La función de servicio público de los medios de comunicación estatales, siempre vagamente definida, se enfrenta a un conflicto de imposible resolución: si pretende satisfacer al mayor número de consumidores (haciendo honor al principio de que los consumidores tienen que recibir algo de valor a cambio de sus impuestos), entonces su objetivo es igual al de las cadenas privadas, que también buscan maximizar la audiencia, y su necesidad queda en entredicho. Si, por el contrario, pretende ofrecer contenidos (culturalmente elevados etc.) que por sus características apelan solo a determinadas minorías, es obvio que no beneficia al conjunto de ciudadanos que financian este servicio, lo que también cuestiona su ideoneidad.
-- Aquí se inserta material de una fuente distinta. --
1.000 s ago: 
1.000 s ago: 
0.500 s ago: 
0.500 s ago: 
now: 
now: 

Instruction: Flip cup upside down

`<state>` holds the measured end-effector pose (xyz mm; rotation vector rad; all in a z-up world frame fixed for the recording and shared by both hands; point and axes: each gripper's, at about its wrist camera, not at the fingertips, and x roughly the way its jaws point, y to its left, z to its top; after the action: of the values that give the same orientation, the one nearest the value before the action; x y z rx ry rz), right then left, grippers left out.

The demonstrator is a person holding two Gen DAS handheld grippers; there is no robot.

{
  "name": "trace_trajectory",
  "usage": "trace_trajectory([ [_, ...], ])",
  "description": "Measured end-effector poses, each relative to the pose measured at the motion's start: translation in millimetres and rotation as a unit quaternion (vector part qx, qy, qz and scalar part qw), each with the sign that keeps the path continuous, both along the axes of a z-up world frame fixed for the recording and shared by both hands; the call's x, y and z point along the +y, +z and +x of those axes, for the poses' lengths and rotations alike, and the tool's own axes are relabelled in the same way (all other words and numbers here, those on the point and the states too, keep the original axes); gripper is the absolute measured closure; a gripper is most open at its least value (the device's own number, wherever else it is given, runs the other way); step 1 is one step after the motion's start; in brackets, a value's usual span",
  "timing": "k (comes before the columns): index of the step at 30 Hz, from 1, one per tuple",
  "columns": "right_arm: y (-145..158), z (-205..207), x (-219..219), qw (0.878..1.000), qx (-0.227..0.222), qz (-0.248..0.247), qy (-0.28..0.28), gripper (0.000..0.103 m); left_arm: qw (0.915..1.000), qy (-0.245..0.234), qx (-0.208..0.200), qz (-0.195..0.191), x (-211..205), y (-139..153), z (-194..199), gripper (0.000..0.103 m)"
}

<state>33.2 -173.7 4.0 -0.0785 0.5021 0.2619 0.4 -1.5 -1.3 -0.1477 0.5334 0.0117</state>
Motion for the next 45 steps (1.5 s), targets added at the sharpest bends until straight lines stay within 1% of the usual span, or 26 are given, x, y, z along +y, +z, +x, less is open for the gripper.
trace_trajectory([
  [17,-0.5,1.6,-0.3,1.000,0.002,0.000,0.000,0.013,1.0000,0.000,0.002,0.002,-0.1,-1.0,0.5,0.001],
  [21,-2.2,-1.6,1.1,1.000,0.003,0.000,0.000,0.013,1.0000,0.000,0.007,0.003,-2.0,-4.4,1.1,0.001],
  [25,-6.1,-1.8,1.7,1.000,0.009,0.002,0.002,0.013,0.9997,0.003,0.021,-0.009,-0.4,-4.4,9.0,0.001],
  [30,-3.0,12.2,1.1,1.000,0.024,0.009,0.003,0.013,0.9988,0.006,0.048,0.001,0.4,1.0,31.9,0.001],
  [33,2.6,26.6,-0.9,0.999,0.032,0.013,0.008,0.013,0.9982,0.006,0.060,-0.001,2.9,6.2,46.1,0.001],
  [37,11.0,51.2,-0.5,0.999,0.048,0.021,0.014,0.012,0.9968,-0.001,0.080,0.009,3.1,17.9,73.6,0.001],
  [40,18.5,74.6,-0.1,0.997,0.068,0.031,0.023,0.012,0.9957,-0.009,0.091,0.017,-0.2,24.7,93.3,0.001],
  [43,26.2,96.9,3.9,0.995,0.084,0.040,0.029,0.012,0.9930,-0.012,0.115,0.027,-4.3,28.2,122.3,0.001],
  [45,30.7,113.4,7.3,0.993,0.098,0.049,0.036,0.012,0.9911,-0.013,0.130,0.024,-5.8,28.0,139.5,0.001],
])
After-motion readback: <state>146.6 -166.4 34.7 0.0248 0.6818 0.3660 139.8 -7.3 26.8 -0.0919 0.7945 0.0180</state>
En cualquier caso, la caracterización de los medios de comunicación privados como “maximizadores de audiencia” sólo es cierta en relación con los canales generalistas. Numerosos canales privados, sobre todo en la televisión por cable y por satélite, se especializan en géneros y contenidos concretos para atender a grupos minoritarios. A menudo es más lucrativo agregar minorías que dirigirse al "televidente medio".
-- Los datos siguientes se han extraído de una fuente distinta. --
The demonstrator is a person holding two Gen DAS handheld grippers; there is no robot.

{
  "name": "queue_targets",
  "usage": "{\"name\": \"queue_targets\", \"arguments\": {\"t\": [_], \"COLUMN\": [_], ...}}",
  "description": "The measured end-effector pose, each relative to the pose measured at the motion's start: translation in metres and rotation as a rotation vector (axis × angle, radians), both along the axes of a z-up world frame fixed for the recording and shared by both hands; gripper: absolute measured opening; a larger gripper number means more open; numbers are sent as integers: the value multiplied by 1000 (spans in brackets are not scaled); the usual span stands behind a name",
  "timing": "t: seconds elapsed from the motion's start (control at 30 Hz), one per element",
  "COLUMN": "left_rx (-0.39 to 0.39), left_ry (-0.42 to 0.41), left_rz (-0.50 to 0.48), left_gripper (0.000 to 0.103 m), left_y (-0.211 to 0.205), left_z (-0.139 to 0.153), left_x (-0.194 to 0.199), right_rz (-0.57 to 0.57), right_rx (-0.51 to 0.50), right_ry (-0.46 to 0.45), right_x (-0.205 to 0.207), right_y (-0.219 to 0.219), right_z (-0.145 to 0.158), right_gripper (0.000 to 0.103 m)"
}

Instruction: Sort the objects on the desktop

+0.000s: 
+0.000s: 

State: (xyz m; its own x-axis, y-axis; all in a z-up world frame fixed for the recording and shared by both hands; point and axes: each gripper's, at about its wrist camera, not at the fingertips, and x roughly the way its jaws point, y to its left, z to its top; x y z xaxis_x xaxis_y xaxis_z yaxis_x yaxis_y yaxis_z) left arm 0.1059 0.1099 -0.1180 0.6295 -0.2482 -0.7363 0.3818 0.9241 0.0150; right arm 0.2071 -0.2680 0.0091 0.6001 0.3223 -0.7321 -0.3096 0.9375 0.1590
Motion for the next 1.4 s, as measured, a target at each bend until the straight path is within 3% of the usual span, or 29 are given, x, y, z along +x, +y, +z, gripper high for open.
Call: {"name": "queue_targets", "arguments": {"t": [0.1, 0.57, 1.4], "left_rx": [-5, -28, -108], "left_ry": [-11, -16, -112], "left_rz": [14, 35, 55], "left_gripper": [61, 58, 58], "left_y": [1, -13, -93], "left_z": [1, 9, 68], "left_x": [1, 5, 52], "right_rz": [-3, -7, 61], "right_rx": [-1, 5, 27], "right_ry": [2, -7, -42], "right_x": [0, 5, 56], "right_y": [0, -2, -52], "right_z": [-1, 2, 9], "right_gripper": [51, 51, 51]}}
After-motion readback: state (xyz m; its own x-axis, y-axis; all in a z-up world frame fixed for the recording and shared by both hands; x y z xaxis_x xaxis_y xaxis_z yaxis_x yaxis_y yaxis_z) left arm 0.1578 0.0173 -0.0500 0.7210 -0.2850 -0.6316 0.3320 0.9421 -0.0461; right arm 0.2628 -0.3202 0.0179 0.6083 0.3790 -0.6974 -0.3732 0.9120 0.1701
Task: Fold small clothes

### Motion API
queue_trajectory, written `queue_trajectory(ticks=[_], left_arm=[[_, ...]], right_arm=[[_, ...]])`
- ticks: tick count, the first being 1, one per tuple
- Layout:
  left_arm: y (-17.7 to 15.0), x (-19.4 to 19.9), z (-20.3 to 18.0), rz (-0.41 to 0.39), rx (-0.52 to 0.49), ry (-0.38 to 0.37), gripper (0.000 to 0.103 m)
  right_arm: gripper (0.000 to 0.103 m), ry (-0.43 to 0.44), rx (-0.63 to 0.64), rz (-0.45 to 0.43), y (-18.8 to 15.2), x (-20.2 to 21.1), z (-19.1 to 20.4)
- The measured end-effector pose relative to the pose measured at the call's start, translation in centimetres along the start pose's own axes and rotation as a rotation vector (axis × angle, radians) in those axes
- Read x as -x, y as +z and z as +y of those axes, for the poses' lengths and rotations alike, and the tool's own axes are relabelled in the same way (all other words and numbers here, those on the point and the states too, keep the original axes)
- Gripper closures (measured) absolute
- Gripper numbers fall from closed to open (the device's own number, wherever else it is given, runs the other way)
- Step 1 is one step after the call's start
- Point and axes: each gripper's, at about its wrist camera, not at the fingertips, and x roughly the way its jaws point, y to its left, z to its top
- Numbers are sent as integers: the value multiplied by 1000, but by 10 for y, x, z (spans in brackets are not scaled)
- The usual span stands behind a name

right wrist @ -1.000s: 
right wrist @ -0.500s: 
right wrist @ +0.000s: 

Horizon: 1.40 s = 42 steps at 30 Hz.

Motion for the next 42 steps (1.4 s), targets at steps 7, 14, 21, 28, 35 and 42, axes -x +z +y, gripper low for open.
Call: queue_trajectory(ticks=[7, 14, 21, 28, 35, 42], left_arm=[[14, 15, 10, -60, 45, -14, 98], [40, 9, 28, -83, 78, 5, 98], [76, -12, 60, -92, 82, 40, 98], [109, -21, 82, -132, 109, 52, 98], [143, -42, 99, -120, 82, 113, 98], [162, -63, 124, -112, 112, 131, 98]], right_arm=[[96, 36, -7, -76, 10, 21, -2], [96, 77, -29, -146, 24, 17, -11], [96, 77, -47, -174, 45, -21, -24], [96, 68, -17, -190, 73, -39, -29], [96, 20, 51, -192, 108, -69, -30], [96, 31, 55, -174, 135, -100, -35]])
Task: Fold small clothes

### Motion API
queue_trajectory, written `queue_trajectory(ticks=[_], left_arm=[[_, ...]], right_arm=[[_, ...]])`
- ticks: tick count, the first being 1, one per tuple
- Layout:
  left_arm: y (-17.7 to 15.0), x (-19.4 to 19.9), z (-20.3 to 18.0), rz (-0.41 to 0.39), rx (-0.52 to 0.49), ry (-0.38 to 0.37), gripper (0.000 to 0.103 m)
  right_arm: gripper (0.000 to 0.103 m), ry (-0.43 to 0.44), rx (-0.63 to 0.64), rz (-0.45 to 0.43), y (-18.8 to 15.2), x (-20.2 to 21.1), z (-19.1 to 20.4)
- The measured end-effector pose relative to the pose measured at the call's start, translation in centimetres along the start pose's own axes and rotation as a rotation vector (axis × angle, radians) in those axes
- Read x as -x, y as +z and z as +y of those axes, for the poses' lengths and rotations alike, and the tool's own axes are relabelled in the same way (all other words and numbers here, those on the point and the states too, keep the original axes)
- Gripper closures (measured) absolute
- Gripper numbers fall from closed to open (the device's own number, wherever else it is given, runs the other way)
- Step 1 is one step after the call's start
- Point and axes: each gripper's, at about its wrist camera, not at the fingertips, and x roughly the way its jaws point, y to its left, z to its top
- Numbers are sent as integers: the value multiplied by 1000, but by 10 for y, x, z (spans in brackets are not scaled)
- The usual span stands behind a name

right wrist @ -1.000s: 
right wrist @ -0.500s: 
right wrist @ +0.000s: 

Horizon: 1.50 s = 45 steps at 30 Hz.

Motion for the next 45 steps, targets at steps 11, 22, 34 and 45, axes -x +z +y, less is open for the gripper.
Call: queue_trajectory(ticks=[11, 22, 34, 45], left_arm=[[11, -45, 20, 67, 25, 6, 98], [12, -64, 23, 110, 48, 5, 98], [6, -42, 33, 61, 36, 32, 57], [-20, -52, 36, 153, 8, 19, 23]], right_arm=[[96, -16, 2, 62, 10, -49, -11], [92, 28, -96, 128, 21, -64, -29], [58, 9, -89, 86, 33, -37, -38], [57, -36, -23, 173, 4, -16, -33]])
En la actualidad los usuarios de la televisión por cable y por satélite tienen acceso a películas de distintas épocas y de todos los rincones del mundo, deportes nacionales y extranjeros, música y videoclips de cualquier género, documentales sobre los más variados fenómenos... Desde el sillón de casa podemos practicar lenguas extranjeras, ver recónditos parajes naturales, conocer exóticas culturas, o estar pendientes de las noticias las 24 horas, ya sea en la CNN, en Bloomberg o en Al-Jazeera. Esta diversidad es producto del mercado, y menoscaba el argumento de que unos medios de comunicación públicos son necesarios para contrarrestar la programación homogénea y vulgar de la televisión privada, dirigida únicamente a las grandes masas de consumidores. El auge de internet, con su diversidad inabarcable, refuerza esta tendencia.
Por último, la televisión por cable y por satélite son en realidad bastante recientes. Internet como medio de comunicación audiovisual está aún floreciendo. Como la imprenta, la radio o el fonógrafo en su primera etapa de existencia, puede que el potencial de la televisión en estas plataformas aún esté, en buena medida, por explotar.
Dejo sin contestar la pregunta de qué modelo de televisión tiene más sentido con independencia de la respuesta a la primera cuestión, porque si me olvido de la primera cuestión entonces ya no puedo aportar una opinión desde un punto de vista liberal, que era el objeto de mi intervención. No creo que haya un modelo de televisión pública más liberal que otro (a no ser que uno sea una carga menos onerosa para el contribuyente, en cuyo caso ése podría ser preferible).